> **WORK INSTRUCTIONS**: Two lines in the listing below mark the span: one contains "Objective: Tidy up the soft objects" and one contains "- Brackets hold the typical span". Reproduce both of them and everything between, exactly.

> **THE DATA**:
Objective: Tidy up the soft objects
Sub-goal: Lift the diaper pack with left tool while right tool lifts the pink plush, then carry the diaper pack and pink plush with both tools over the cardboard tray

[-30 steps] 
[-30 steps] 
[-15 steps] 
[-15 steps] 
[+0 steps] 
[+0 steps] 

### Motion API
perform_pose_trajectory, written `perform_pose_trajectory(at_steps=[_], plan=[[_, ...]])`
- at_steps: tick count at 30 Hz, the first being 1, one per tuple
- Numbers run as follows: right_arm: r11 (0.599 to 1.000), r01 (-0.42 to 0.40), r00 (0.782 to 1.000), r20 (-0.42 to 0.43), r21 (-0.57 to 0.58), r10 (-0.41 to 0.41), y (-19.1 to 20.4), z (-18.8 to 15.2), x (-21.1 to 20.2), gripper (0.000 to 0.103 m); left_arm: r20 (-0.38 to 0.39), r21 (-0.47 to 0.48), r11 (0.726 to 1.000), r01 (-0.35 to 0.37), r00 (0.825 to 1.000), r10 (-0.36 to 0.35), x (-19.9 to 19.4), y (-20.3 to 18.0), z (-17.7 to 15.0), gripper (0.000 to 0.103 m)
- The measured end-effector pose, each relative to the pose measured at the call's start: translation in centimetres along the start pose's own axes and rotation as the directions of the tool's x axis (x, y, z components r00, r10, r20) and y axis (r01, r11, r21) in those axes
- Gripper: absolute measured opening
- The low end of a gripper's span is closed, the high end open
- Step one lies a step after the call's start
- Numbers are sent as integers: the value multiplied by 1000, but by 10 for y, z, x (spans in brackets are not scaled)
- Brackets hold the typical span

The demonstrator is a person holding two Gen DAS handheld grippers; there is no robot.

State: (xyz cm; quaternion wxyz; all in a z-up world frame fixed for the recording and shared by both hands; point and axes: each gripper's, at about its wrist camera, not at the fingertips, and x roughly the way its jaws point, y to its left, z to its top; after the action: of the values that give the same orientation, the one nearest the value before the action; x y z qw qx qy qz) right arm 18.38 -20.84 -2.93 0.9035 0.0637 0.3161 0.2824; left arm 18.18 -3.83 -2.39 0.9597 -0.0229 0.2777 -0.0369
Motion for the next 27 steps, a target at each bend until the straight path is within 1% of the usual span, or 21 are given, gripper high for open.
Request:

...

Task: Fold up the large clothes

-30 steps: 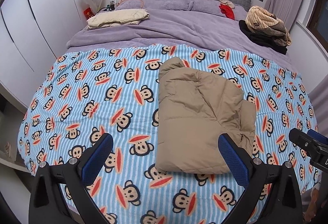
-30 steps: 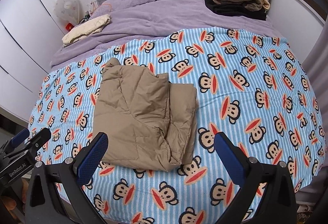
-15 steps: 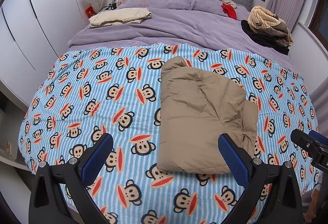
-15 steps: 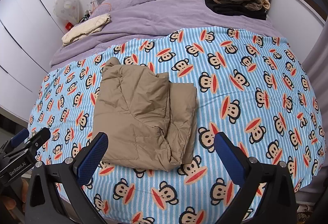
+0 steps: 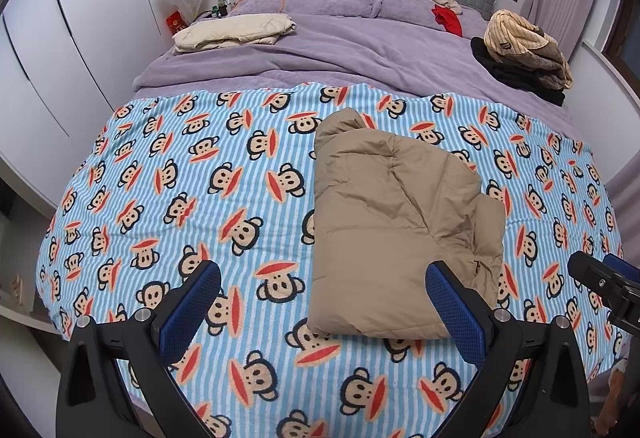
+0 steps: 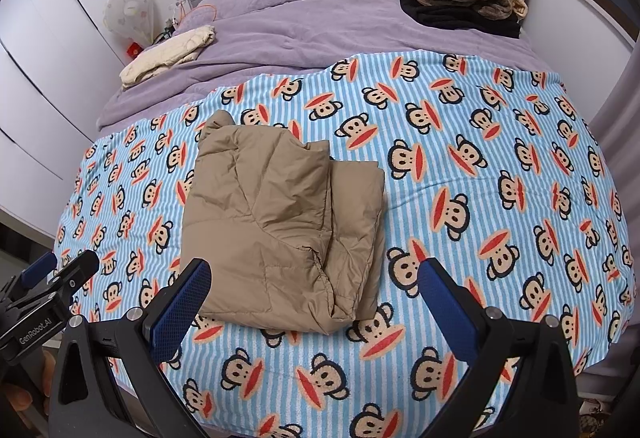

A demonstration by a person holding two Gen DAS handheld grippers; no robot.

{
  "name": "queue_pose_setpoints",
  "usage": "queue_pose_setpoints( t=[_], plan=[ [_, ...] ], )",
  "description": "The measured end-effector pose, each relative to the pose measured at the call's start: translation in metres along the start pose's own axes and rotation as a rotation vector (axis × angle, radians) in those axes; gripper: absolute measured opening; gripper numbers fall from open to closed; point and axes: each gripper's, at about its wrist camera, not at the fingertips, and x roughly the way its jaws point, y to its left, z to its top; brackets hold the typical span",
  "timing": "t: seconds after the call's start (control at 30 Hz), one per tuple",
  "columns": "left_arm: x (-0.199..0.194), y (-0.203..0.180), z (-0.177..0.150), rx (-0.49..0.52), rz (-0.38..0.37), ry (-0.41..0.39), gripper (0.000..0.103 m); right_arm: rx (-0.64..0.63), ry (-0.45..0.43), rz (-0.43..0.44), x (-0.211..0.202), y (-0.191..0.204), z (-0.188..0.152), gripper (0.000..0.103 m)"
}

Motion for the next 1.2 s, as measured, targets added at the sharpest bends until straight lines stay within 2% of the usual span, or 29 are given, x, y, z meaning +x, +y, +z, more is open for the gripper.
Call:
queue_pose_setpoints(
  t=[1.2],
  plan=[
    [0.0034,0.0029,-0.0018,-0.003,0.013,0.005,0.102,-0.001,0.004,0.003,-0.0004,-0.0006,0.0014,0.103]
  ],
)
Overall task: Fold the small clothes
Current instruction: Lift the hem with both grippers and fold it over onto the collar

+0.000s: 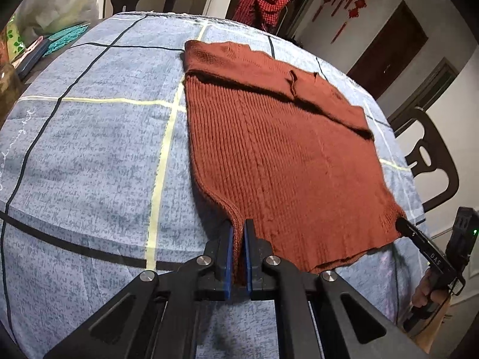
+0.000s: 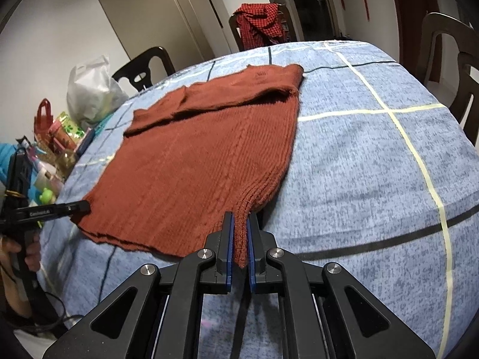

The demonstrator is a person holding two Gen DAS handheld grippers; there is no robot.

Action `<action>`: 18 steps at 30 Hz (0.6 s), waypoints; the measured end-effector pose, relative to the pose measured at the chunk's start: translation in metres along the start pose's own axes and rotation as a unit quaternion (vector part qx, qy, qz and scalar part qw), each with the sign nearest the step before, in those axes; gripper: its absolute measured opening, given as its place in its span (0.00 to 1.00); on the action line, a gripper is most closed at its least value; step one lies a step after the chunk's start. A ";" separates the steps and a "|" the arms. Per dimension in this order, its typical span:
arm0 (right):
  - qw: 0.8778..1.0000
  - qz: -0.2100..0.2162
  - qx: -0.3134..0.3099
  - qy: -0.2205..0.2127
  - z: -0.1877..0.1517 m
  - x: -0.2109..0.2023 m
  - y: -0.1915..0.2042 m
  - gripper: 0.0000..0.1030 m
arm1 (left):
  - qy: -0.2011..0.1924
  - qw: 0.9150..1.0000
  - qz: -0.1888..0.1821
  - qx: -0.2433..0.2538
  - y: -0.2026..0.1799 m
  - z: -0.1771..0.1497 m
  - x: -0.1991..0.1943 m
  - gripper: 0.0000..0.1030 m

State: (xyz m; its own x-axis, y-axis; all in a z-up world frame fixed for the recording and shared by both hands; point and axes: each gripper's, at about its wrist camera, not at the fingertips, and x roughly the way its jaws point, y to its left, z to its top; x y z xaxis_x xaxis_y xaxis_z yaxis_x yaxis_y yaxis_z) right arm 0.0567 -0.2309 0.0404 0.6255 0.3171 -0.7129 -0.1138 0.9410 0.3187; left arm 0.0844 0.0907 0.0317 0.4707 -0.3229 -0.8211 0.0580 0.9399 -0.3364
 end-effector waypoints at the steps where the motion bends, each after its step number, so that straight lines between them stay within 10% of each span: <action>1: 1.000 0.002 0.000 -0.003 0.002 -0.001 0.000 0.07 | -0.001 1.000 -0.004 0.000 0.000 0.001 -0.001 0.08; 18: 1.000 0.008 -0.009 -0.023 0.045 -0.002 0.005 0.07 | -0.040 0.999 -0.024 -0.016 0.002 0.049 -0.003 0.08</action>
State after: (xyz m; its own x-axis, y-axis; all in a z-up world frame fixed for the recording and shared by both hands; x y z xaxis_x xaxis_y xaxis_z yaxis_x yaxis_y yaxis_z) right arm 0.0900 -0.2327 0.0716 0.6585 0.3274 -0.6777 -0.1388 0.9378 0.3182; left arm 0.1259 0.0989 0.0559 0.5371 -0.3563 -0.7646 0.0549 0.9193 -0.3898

> **EXERCISE ANSWER**:
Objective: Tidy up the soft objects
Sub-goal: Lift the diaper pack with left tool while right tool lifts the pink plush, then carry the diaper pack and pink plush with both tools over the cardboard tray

[-30 steps] 
[-30 steps] 
[-15 steps] 
[-15 steps] 
[+0 steps] 
[+0 steps] 

### Motion API
perform_pose_trajectory, written `perform_pose_trajectory(at_steps=[_], plan=[[_, ...]])`
- at_steps: tick count at 30 Hz, the first being 1, one per tuple
- Numbers run as follows: right_arm: r11 (0.599 to 1.000), r01 (-0.42 to 0.40), r00 (0.782 to 1.000), r20 (-0.42 to 0.43), r21 (-0.57 to 0.58), r10 (-0.41 to 0.41), y (-19.1 to 20.4), z (-18.8 to 15.2), x (-21.1 to 20.2), gripper (0.000 to 0.103 m); left_arm: r20 (-0.38 to 0.39), r21 (-0.47 to 0.48), r11 (0.726 to 1.000), r01 (-0.35 to 0.37), r00 (0.825 to 1.000), r10 (-0.36 to 0.35), x (-19.9 to 19.4), y (-20.3 to 18.0), z (-17.7 to 15.0), gripper (0.000 to 0.103 m)
- The measured end-effector pose, each relative to the pose measured at the call's start: translation in centimetres along the start pose's own axes and rotation as the directions of the tool's x axis (x, y, z components r00, r10, r20) and y axis (r01, r11, r21) in those axes
- Gripper: absolute measured opening
- The low end of a gripper's span is closed, the high end open
- Step one lies a step after the call's start
- Numbers are sent as integers: the value multiplied by 1000, but by 10 for y, z, x (spans in brackets are not scaled)
- Brackets hold the typical span

This answer has now been given in full.